Instructions to follow:
Will you write out the data exactly, excluding every picture?

——————————

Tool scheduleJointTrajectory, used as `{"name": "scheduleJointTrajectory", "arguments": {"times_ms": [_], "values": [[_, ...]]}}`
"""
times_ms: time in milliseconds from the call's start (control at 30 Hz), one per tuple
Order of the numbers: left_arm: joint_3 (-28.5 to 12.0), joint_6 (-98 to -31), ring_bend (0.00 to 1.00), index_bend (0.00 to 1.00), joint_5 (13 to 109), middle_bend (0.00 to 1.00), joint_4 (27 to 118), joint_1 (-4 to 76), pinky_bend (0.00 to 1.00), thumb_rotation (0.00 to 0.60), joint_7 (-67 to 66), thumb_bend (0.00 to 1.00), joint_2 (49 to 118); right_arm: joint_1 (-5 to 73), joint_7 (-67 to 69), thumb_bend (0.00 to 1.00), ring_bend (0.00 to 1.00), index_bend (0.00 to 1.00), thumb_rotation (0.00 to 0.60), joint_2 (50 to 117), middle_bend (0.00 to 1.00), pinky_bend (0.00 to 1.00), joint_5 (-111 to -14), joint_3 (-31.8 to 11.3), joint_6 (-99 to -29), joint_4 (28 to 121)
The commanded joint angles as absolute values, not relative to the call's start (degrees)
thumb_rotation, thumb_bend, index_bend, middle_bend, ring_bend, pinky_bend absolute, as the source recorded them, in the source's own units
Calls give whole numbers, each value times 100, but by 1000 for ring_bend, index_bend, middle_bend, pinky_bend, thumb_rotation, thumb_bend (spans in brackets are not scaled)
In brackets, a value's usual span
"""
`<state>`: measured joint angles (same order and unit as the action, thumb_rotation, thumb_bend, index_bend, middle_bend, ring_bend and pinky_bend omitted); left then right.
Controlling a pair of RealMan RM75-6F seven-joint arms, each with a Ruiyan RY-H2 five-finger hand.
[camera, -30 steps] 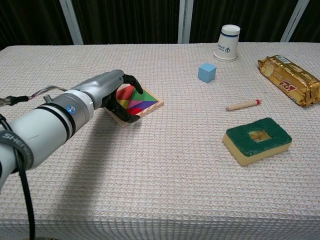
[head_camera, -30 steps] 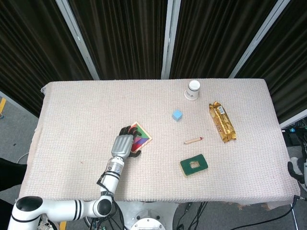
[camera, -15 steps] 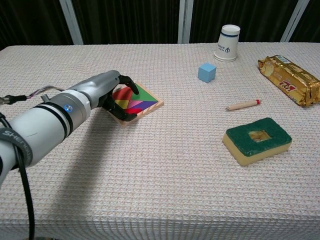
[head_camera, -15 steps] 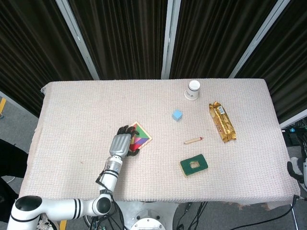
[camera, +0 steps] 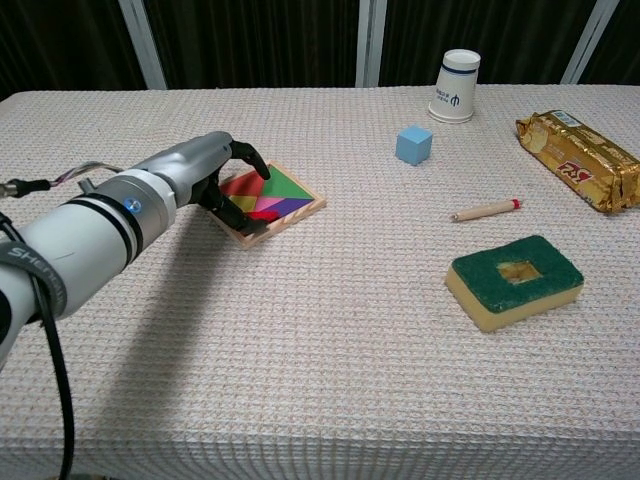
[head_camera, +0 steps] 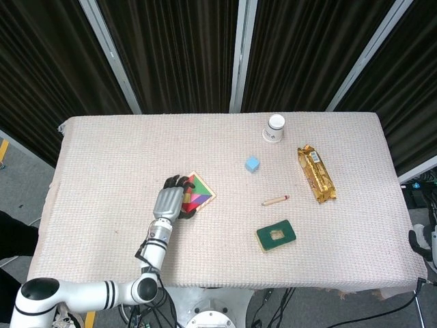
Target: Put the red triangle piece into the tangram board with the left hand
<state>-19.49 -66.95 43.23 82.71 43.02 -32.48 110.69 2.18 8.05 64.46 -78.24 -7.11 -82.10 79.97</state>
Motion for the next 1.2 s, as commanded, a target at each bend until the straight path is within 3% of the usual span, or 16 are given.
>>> {"name": "scheduleJointTrajectory", "arguments": {"times_ms": [33,467,633,900,1067,1200], "values": [[-1943,-6702,0,270,4341,121,8314,4294,4,600,-3222,241,11051,217,792,341,0,0,600,6440,0,0,-7831,-710,-8217,8011],[-1932,-6869,0,270,4459,121,8658,4258,4,600,-3226,240,10886,222,742,341,0,0,600,6422,0,0,-7847,-713,-8236,8070],[-1838,-7190,0,270,4842,121,9071,4076,4,600,-3167,241,10511,217,720,341,0,0,600,6408,0,0,-7866,-716,-8270,8105],[-894,-7813,0,262,6262,121,9726,3137,13,600,-2524,181,8952,243,650,340,0,0,600,6478,0,0,-7891,-712,-8275,8139],[-142,-8379,0,237,7502,128,9276,2586,8,600,-2143,133,8183,279,522,341,0,0,600,6510,0,0,-7935,-715,-8296,8220],[232,-8747,0,237,8004,129,8988,2167,6,600,-1814,114,7818,296,369,341,0,0,600,6524,0,0,-8061,-717,-8429,8313]]}}
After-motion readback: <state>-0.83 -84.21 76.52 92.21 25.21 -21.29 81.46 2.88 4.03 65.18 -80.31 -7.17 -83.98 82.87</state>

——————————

Response below:
Tool scheduleJointTrajectory, used as `{"name": "scheduleJointTrajectory", "arguments": {"times_ms": [_], "values": [[_, ...]]}}`
"""
times_ms: time in milliseconds from the call's start (control at 30 Hz), one per tuple
Order of the numbers: left_arm: joint_3 (-28.5 to 12.0), joint_6 (-98 to -31), ring_bend (0.00 to 1.00), index_bend (0.00 to 1.00), joint_5 (13 to 109), middle_bend (0.00 to 1.00), joint_4 (27 to 118), joint_1 (-4 to 76), pinky_bend (0.00 to 1.00), thumb_rotation (0.00 to 0.60), joint_7 (-67 to 66), thumb_bend (0.00 to 1.00), joint_2 (49 to 118); right_arm: joint_1 (-5 to 73), joint_7 (-67 to 69), thumb_bend (0.00 to 1.00), ring_bend (0.00 to 1.00), index_bend (0.00 to 1.00), thumb_rotation (0.00 to 0.60), joint_2 (50 to 117), middle_bend (0.00 to 1.00), pinky_bend (0.00 to 1.00), joint_5 (-111 to -14), joint_3 (-31.8 to 11.3), joint_6 (-99 to -29), joint_4 (28 to 121)
The commanded joint angles as absolute values, not relative to the call's start (degrees)
thumb_rotation, thumb_bend, index_bend, middle_bend, ring_bend, pinky_bend absolute, as the source recorded them, in the source's own units
Calls give whole numbers, each value times 100, but by 1000 for ring_bend, index_bend, middle_bend, pinky_bend, thumb_rotation, thumb_bend (spans in brackets are not scaled)
In brackets, a value's usual span
"""
`<state>`: measured joint angles (same order and unit as the action, thumb_rotation, thumb_bend, index_bend, middle_bend, ring_bend and pinky_bend omitted); left then right.
Controlling a pair of RealMan RM75-6F seven-joint arms, each with a Ruiyan RY-H2 five-finger hand.
[camera, -30 steps] 
[head_camera, -30 steps] 
[camera, -15 steps] 
[head_camera, -15 steps] 
[camera, +0 steps] 
[head_camera, +0 steps] 
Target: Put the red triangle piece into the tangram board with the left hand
<state>-19.49 -66.95 43.23 82.71 43.02 -32.48 110.69 2.18 8.05 64.46 -78.24 -7.11 -82.10 79.97</state>
Motion for the next 1.2 s, as commanded, a target at each bend until the straight path is within 3% of the usual span, or 16 are given.
>>> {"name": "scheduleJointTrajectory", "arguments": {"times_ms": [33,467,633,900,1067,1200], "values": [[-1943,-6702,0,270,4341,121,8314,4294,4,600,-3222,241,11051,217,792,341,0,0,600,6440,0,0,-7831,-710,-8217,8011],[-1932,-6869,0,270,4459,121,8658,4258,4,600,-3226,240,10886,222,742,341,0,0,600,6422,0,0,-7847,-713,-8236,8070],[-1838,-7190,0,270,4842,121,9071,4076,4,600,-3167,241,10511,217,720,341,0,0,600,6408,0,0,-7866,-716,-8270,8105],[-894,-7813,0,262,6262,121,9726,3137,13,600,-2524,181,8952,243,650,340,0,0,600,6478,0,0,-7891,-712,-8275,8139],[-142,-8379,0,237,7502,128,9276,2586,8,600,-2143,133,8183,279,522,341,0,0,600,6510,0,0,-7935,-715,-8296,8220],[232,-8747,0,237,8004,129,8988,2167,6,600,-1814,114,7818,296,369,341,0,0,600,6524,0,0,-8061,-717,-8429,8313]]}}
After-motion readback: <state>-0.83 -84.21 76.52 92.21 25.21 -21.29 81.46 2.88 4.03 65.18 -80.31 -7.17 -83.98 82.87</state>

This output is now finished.